◆ **Problem description**
Once every line in the data below has been checked for "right", give the number of lines that hold it, and only that.

◆ **Source data**
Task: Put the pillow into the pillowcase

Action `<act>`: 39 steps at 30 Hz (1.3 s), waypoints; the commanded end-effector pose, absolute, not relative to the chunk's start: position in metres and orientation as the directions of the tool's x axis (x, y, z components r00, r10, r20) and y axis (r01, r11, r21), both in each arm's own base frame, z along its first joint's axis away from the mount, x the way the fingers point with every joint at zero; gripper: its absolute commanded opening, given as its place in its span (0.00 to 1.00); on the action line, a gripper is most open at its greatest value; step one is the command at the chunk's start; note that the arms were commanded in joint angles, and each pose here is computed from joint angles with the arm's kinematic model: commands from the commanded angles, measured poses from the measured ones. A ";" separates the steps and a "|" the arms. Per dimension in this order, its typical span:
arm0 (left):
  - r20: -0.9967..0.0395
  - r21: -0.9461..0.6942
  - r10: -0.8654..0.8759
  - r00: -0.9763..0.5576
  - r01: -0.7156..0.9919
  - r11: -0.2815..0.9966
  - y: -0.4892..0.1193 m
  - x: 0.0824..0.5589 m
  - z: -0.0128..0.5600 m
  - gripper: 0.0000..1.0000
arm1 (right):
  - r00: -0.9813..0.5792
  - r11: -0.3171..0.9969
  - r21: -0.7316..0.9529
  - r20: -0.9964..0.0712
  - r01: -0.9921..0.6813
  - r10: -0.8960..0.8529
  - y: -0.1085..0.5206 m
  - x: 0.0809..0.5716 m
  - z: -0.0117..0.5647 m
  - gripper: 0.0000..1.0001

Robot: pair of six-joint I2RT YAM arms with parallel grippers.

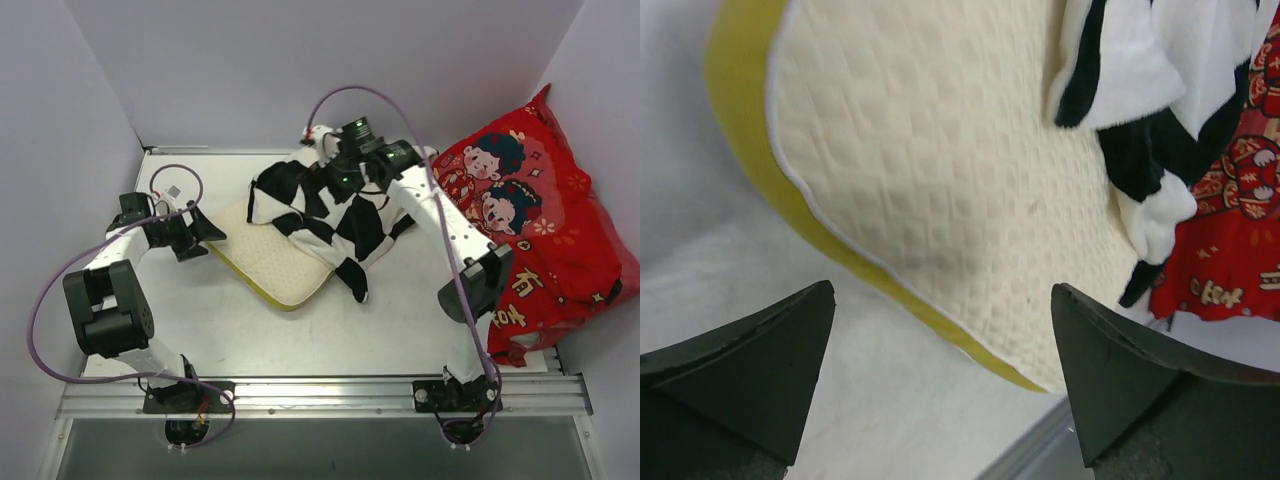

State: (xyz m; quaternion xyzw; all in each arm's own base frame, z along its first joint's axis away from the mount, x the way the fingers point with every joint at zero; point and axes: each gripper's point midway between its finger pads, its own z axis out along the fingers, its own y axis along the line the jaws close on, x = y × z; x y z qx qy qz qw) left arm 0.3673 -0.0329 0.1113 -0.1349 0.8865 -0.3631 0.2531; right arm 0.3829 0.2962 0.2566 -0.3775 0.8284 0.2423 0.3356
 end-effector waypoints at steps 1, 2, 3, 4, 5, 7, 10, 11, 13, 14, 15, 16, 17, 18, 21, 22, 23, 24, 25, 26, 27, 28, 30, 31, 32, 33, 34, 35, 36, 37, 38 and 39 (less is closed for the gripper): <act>-0.275 -0.776 -0.429 -0.861 -0.064 0.627 -0.065 0.343 0.122 0.98 | -0.434 0.497 0.044 -0.555 -0.867 -0.709 0.305 0.362 0.184 0.97; -0.262 -0.782 -0.421 -0.868 -0.065 0.620 -0.072 0.338 0.118 0.97 | -0.432 0.487 0.046 -0.539 -0.872 -0.723 0.312 0.361 0.177 0.97; -0.220 -0.787 -0.417 -0.882 -0.092 0.610 -0.083 0.329 0.109 0.97 | -0.439 0.476 0.060 -0.501 -0.877 -0.746 0.320 0.359 0.159 0.97; -0.221 -0.790 -0.414 -0.883 -0.087 0.607 -0.088 0.329 0.106 0.97 | -0.443 0.475 0.064 -0.488 -0.877 -0.752 0.323 0.358 0.157 0.97; -0.210 -0.792 -0.414 -0.886 -0.094 0.604 -0.092 0.327 0.102 0.98 | -0.452 0.478 0.075 -0.477 -0.875 -0.754 0.326 0.359 0.149 0.97; -0.207 -0.790 -0.422 -0.883 -0.103 0.604 -0.100 0.329 0.091 0.98 | -0.482 0.499 0.096 -0.465 -0.861 -0.743 0.335 0.366 0.135 0.98; -0.208 -0.784 -0.462 -0.862 -0.135 0.605 -0.102 0.344 0.077 0.95 | -0.518 0.540 0.074 -0.420 -0.838 -0.746 0.335 0.380 0.107 0.92; -0.202 -0.788 -0.468 -0.860 -0.142 0.599 -0.103 0.349 0.074 0.92 | -0.531 0.559 0.059 -0.411 -0.827 -0.741 0.334 0.387 0.101 0.85; -0.199 -0.792 -0.459 -0.866 -0.134 0.596 -0.107 0.361 0.066 0.82 | -0.548 0.577 0.069 -0.422 -0.814 -0.722 0.334 0.393 0.103 0.58; -0.201 -0.799 -0.452 -0.869 -0.122 0.589 -0.110 0.364 0.065 0.77 | -0.554 0.571 0.114 -0.452 -0.813 -0.699 0.342 0.389 0.114 0.47; -0.199 -0.807 -0.454 -0.869 -0.117 0.579 -0.112 0.369 0.065 0.72 | -0.562 0.560 0.162 -0.473 -0.813 -0.679 0.348 0.384 0.122 0.27; -0.216 -0.815 -0.453 -0.865 -0.095 0.571 -0.115 0.377 0.063 0.60 | -0.570 0.546 0.212 -0.501 -0.810 -0.651 0.354 0.380 0.135 0.23; -0.243 -0.834 -0.448 -0.861 -0.051 0.549 -0.119 0.385 0.069 0.53 | -0.570 0.522 0.260 -0.541 -0.812 -0.618 0.360 0.373 0.157 0.22; -0.229 -0.853 -0.463 -0.857 -0.053 0.519 -0.124 0.390 0.073 0.45 | -0.598 0.446 0.399 -0.559 -0.801 -0.574 0.378 0.352 0.176 0.23; -0.240 -0.885 -0.454 -0.858 0.001 0.465 -0.141 0.402 0.084 0.11 | -0.656 0.358 0.555 -0.562 -0.751 -0.504 0.394 0.326 0.209 0.00; -0.241 -0.890 -0.449 -0.860 0.010 0.457 -0.146 0.404 0.084 0.02 | -0.676 0.318 0.606 -0.565 -0.729 -0.473 0.403 0.322 0.220 0.00; -0.223 -0.902 -0.451 -0.864 0.006 0.433 -0.153 0.404 0.090 0.00 | -0.703 0.299 0.649 -0.548 -0.700 -0.454 0.409 0.320 0.223 0.00; -0.259 -0.913 -0.431 -0.864 0.073 0.402 -0.169 0.404 0.101 0.00 | -0.775 0.288 0.731 -0.507 -0.618 -0.377 0.422 0.324 0.240 0.00; -0.268 -0.924 -0.438 -0.858 0.101 0.368 -0.177 0.404 0.114 0.00 | -0.807 0.172 0.818 -0.464 -0.548 -0.366 0.435 0.311 0.262 0.00; -0.266 -0.936 -0.453 -0.851 0.116 0.333 -0.183 0.404 0.125 0.00 | -0.839 0.111 0.868 -0.424 -0.484 -0.341 0.448 0.311 0.275 0.00; -0.239 -0.956 -0.482 -0.843 0.119 0.267 -0.195 0.404 0.144 0.00 | -0.757 -0.119 0.793 -0.607 -0.598 -0.241 0.474 0.317 0.328 0.00; -0.236 -0.963 -0.495 -0.836 0.132 0.236 -0.200 0.405 0.158 0.00 | -0.811 -0.181 0.849 -0.528 -0.497 -0.250 0.477 0.304 0.359 0.00; -0.212 -0.973 -0.522 -0.826 0.128 0.192 -0.206 0.405 0.178 0.00 | -0.785 -0.222 0.827 -0.561 -0.516 -0.264 0.484 0.298 0.371 0.00; -0.210 -0.974 -0.530 -0.821 0.128 0.188 -0.205 0.405 0.182 0.00 | -0.807 -0.202 0.853 -0.522 -0.482 -0.278 0.482 0.300 0.362 0.00; -0.196 -0.977 -0.542 -0.817 0.114 0.182 -0.202 0.404 0.184 0.00 | -0.809 -0.203 0.852 -0.523 -0.483 -0.269 0.475 0.298 0.366 0.00; -0.183 -0.979 -0.562 -0.806 0.098 0.178 -0.195 0.401 0.185 0.00 | -0.851 -0.139 0.894 -0.449 -0.427 -0.272 0.467 0.310 0.328 0.00; -0.173 -0.980 -0.569 -0.804 0.086 0.177 -0.191 0.398 0.183 0.00 | -0.868 -0.113 0.907 -0.421 -0.406 -0.263 0.459 0.314 0.320 0.00; -0.167 -0.981 -0.571 -0.803 0.080 0.175 -0.189 0.395 0.182 0.00 | -0.868 -0.106 0.908 -0.418 -0.404 -0.268 0.449 0.311 0.316 0.00; -0.176 -0.980 -0.572 -0.801 0.089 0.176 -0.187 0.391 0.186 0.00 | -0.866 -0.103 0.912 -0.410 -0.398 -0.286 0.443 0.309 0.307 0.00; -0.158 -0.982 -0.580 -0.799 0.063 0.180 -0.183 0.386 0.178 0.00 | -0.864 -0.095 0.917 -0.396 -0.386 -0.311 0.436 0.306 0.297 0.00; -0.154 -0.982 -0.585 -0.796 0.056 0.181 -0.182 0.383 0.176 0.00 | -0.813 -0.124 0.882 -0.468 -0.455 -0.345 0.430 0.299 0.278 0.00; -0.146 -0.982 -0.587 -0.796 0.045 0.184 -0.182 0.380 0.172 0.00 | -0.852 -0.032 0.932 -0.342 -0.360 -0.395 0.421 0.289 0.257 0.00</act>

◆ **Reply to the exercise**
2